(Collected material)
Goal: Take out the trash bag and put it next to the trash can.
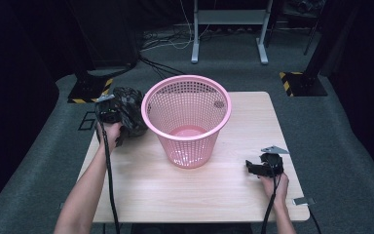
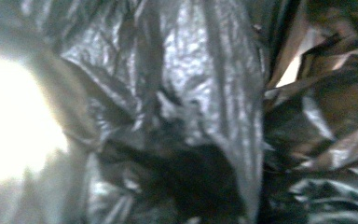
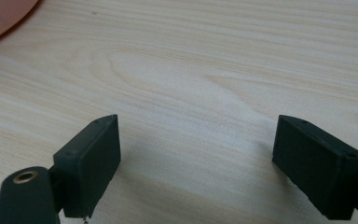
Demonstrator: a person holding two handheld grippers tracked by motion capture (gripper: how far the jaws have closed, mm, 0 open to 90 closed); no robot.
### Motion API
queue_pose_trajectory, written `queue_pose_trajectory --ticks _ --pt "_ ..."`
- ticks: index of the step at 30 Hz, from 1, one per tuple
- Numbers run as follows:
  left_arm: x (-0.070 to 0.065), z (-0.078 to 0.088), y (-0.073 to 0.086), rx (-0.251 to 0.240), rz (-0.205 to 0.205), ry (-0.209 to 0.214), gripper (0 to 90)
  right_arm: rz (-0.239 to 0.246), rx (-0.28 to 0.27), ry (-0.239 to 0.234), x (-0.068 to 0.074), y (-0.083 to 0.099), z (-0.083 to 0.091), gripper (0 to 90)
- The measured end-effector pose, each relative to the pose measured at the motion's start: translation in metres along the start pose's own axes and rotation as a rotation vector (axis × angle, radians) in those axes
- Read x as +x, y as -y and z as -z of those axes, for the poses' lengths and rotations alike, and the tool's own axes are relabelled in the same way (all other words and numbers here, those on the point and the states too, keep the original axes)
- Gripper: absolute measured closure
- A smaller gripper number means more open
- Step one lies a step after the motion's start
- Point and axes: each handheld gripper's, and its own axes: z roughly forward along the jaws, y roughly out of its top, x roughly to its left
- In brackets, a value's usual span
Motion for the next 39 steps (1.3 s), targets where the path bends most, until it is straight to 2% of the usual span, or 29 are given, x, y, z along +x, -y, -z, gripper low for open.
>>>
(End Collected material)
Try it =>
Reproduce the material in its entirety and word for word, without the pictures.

Exercise answer =>
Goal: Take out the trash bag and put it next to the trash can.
Demonstrator: a person holding two handheld grippers tracked by motion capture (gripper: how far the jaws have closed, mm, 0 open to 90 closed); no robot.
### Motion API
queue_pose_trajectory, written `queue_pose_trajectory --ticks _ --pt "_ ..."`
- ticks: index of the step at 30 Hz, from 1, one per tuple
- Numbers run as follows:
  left_arm: x (-0.070 to 0.065), z (-0.078 to 0.088), y (-0.073 to 0.086), rx (-0.251 to 0.240), rz (-0.205 to 0.205), ry (-0.209 to 0.214), gripper (0 to 90)
  right_arm: rz (-0.239 to 0.246), rx (-0.28 to 0.27), ry (-0.239 to 0.234), x (-0.068 to 0.074), y (-0.083 to 0.099), z (-0.083 to 0.091), gripper (0 to 90)
- The measured end-effector pose, each relative to the pose measured at the motion's start: translation in metres along the start pose's own axes and rotation as a rotation vector (axis × angle, radians) in those axes
- Read x as +x, y as -y and z as -z of those axes, for the poses' lengths and rotations alike, and the tool's own axes are relabelled in the same way (all other words and numbers here, those on the point and the states too, keep the original axes)
- Gripper: absolute measured closure
- A smaller gripper number means more open
- Step one lies a step after the motion's start
- Point and axes: each handheld gripper's, and its own axes: z roughly forward along the jaws, y roughly out of its top, x roughly to its left
- In brackets, a value's usual span
Motion for the next 39 steps (1.3 s), targets where the path bends most, until it is straight to 2% of the usual span, or 29 are given, x, y, z along +x, -y, -z, gripper low for open.
>>>

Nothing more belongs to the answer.